_About this exercise_
Find how many lines in the listing below include the word "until". Give that number only.

_Data extracts_
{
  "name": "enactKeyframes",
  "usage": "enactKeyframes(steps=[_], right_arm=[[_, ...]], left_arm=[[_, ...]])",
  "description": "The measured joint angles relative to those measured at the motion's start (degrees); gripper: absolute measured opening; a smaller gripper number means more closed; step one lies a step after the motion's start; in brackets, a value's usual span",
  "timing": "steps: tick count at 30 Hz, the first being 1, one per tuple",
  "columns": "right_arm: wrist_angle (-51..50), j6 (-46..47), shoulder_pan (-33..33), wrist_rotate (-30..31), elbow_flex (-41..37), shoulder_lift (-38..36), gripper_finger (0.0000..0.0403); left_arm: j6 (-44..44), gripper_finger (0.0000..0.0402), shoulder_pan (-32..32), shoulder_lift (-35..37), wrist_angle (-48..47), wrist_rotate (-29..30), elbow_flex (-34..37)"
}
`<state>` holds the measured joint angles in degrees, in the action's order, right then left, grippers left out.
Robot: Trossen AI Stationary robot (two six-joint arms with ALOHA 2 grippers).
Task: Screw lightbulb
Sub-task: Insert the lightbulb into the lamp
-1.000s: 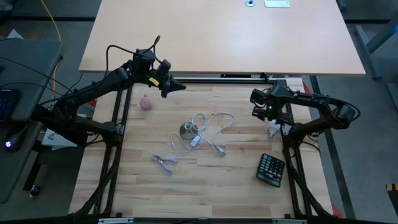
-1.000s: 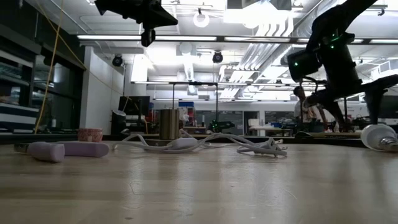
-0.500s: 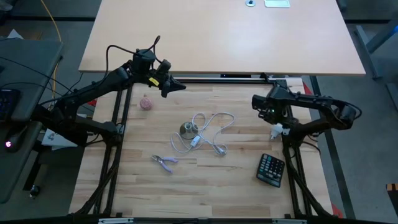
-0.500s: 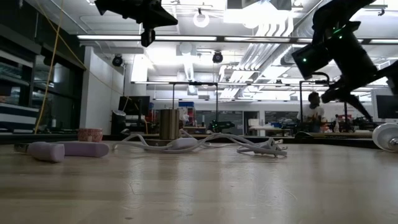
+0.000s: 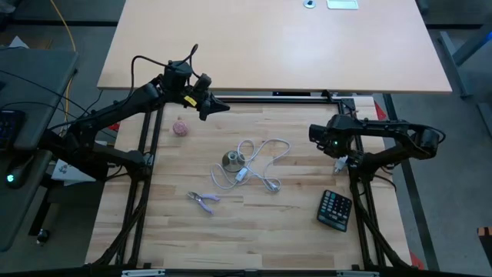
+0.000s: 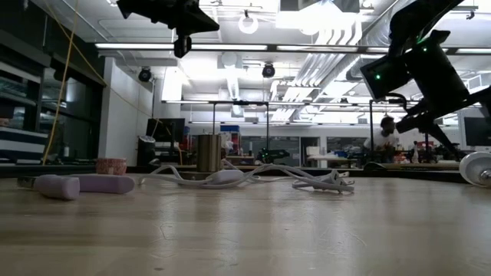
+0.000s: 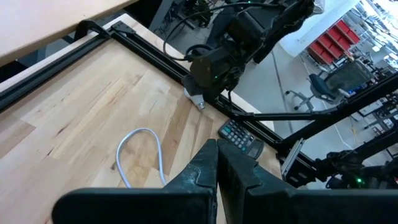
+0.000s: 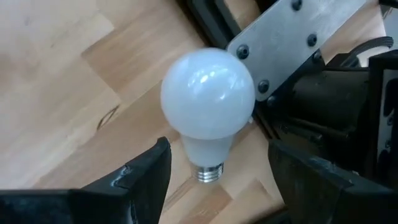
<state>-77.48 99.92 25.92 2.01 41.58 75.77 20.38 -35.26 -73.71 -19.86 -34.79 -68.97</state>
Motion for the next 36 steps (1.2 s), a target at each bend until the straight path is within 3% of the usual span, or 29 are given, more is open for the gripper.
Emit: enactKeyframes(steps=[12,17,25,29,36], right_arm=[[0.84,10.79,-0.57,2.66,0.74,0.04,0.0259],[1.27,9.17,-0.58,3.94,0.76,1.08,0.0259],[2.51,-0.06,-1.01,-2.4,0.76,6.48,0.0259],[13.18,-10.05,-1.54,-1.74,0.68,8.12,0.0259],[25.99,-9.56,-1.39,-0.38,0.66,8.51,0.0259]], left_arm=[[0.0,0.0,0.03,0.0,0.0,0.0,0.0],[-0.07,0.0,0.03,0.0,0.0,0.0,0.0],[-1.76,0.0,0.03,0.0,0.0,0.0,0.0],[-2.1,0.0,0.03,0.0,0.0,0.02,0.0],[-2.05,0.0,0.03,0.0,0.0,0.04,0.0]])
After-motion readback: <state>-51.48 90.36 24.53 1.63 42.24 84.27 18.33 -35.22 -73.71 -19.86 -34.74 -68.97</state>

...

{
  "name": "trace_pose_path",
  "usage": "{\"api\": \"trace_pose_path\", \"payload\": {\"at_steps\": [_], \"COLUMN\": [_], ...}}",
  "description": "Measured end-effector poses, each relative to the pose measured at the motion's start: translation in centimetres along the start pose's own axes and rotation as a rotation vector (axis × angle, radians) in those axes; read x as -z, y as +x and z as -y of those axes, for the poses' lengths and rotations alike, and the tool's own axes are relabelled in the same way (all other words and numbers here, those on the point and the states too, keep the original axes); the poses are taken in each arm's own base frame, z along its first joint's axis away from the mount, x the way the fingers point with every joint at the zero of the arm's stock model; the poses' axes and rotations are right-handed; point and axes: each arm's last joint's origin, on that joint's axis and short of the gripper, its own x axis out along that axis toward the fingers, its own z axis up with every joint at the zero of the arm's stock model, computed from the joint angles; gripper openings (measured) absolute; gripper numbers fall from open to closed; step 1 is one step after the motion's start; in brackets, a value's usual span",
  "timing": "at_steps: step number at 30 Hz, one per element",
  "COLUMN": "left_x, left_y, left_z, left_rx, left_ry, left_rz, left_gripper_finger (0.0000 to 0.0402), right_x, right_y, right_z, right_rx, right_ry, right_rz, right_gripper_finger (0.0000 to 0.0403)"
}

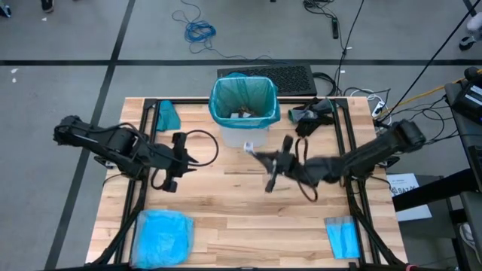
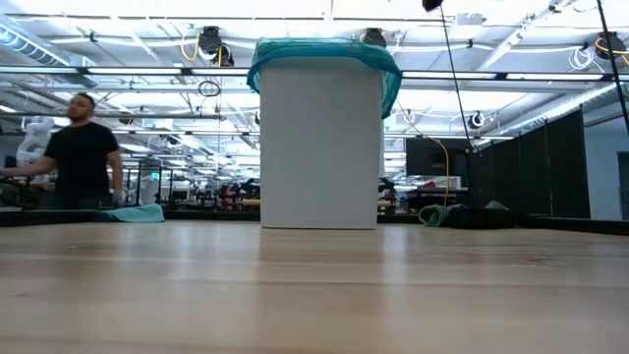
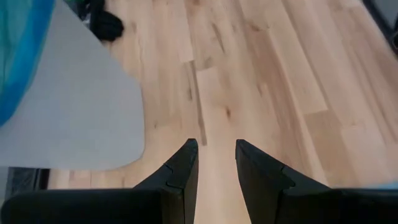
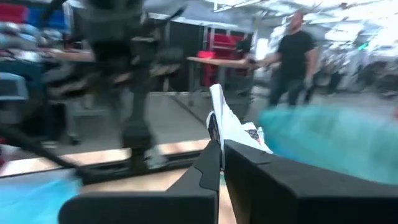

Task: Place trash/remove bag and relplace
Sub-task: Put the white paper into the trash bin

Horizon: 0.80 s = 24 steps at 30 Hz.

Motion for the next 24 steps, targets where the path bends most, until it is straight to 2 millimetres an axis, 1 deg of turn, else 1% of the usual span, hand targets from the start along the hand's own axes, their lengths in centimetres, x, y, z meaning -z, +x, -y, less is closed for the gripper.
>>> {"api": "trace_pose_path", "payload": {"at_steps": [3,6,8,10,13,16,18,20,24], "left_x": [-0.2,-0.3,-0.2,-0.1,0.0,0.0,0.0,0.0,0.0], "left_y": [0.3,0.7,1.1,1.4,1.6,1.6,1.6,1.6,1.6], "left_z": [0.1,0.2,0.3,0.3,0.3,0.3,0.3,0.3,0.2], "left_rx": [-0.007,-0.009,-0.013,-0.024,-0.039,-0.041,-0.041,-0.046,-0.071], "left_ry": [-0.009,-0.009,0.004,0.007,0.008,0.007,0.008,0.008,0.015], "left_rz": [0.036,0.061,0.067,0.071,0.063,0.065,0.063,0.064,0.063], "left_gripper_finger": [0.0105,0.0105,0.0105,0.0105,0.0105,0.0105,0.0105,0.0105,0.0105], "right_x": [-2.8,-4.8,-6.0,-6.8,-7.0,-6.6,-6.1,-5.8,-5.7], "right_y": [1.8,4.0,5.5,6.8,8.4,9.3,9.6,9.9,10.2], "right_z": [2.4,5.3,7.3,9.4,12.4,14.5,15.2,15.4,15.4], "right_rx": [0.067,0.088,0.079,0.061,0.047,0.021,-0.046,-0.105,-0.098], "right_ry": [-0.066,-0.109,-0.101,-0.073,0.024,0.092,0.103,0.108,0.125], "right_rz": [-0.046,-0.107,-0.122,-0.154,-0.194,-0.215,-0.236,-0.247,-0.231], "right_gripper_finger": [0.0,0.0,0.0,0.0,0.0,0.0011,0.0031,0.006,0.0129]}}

_Answer box_
2